• WHAT TO WORK ON:
From the first line of the data down to the line bearing "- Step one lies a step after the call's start", output every line exactly and include no pictures.

◆ ◆ ◆ ◆

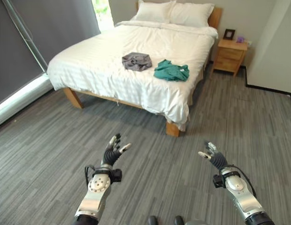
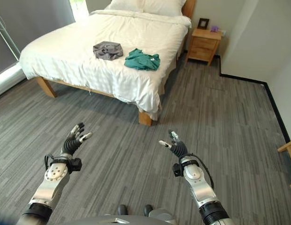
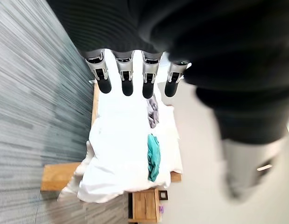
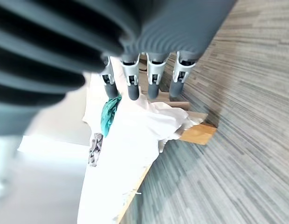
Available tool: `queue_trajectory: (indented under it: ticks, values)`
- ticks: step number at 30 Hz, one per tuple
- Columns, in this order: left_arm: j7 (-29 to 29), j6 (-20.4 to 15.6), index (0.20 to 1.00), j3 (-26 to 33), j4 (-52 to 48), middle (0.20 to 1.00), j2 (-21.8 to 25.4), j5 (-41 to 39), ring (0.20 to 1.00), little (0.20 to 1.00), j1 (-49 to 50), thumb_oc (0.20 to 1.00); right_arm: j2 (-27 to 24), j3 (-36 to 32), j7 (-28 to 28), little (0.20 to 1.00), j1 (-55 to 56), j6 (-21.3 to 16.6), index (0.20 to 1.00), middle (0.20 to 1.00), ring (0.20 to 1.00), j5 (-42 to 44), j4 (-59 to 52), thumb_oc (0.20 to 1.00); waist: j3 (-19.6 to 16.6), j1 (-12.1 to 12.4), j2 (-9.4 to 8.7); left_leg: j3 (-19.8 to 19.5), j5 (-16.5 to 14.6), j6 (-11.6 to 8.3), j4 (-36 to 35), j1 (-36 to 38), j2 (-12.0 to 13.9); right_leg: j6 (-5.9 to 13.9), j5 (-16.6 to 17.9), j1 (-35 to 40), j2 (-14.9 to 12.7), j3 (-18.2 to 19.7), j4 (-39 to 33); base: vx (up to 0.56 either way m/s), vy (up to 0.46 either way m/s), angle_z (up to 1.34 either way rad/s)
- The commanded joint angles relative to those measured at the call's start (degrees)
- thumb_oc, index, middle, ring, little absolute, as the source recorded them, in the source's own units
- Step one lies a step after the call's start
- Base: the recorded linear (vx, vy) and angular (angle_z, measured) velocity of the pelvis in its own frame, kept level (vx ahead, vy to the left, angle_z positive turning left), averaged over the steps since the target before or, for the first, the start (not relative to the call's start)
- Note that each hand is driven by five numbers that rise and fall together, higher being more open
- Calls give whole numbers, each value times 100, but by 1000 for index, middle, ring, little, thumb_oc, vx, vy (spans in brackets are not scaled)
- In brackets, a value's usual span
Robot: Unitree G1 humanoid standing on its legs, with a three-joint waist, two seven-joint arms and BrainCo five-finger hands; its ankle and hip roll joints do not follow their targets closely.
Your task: Pick up bed clothes into laundry basket.
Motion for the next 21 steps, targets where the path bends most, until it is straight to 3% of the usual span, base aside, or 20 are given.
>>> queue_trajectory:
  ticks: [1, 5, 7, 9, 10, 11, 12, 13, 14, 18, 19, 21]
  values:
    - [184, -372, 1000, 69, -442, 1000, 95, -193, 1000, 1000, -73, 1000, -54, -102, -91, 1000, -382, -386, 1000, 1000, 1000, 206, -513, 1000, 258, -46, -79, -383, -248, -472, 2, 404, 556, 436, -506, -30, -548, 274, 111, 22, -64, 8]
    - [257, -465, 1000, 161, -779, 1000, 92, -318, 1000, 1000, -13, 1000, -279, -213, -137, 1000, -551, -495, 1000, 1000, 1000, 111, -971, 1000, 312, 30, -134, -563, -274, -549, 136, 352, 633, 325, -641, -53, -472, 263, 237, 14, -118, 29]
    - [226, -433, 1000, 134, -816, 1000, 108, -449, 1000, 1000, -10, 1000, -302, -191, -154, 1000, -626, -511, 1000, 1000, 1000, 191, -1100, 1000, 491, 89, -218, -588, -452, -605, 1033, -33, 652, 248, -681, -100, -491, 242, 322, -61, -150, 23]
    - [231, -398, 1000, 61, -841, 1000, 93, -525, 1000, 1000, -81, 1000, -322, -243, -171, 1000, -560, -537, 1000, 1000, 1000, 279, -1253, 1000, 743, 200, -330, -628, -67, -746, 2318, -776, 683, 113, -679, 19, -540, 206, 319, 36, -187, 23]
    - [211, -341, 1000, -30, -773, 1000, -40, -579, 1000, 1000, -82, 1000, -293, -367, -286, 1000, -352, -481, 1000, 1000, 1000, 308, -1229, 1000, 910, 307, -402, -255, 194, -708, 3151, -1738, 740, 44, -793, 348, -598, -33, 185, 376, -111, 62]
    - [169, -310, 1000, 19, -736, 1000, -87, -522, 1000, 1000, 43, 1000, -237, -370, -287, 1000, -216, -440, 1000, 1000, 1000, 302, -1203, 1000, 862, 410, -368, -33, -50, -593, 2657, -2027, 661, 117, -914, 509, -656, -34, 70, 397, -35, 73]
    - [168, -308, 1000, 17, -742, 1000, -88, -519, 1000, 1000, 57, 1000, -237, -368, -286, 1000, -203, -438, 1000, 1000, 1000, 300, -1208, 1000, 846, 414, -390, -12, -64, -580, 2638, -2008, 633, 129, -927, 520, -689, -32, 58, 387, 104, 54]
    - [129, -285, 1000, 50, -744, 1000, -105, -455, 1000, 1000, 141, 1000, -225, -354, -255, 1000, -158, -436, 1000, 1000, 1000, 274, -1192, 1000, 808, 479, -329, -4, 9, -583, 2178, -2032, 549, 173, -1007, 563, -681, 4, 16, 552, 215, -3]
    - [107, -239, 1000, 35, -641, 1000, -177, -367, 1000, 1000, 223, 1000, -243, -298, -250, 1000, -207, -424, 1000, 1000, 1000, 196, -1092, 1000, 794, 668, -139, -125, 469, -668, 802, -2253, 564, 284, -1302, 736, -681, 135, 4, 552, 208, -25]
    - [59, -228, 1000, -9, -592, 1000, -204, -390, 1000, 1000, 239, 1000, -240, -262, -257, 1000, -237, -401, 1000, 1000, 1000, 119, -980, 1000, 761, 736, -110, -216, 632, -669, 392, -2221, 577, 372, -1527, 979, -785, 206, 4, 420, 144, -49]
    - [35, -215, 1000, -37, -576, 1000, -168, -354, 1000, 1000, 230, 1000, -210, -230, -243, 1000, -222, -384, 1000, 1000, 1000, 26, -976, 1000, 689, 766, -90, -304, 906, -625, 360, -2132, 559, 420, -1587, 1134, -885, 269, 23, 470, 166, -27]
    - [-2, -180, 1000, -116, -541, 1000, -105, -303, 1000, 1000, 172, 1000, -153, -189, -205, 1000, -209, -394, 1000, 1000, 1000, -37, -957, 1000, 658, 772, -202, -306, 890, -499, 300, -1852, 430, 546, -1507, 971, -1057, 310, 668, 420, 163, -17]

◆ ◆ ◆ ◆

• EXERCISE OUTPUT:
Available tool: `queue_trajectory: (indented under it: ticks, values)`
- ticks: step number at 30 Hz, one per tuple
- Columns, in this order: left_arm: j7 (-29 to 29), j6 (-20.4 to 15.6), index (0.20 to 1.00), j3 (-26 to 33), j4 (-52 to 48), middle (0.20 to 1.00), j2 (-21.8 to 25.4), j5 (-41 to 39), ring (0.20 to 1.00), little (0.20 to 1.00), j1 (-49 to 50), thumb_oc (0.20 to 1.00); right_arm: j2 (-27 to 24), j3 (-36 to 32), j7 (-28 to 28), little (0.20 to 1.00), j1 (-55 to 56), j6 (-21.3 to 16.6), index (0.20 to 1.00), middle (0.20 to 1.00), ring (0.20 to 1.00), j5 (-42 to 44), j4 (-59 to 52), thumb_oc (0.20 to 1.00); waist: j3 (-19.6 to 16.6), j1 (-12.1 to 12.4), j2 (-9.4 to 8.7); left_leg: j3 (-19.8 to 19.5), j5 (-16.5 to 14.6), j6 (-11.6 to 8.3), j4 (-36 to 35), j1 (-36 to 38), j2 (-12.0 to 13.9); right_leg: j6 (-5.9 to 13.9), j5 (-16.6 to 17.9), j1 (-35 to 40), j2 (-14.9 to 12.7), j3 (-18.2 to 19.7), j4 (-39 to 33); base: vx (up to 0.56 either way m/s), vy (up to 0.46 either way m/s), angle_z (up to 1.34 either way rad/s)
- The commanded joint angles relative to those measured at the call's start (degrees)
- thumb_oc, index, middle, ring, little absolute, as the source recorded them, in the source's own units
- Step one lies a step after the call's start

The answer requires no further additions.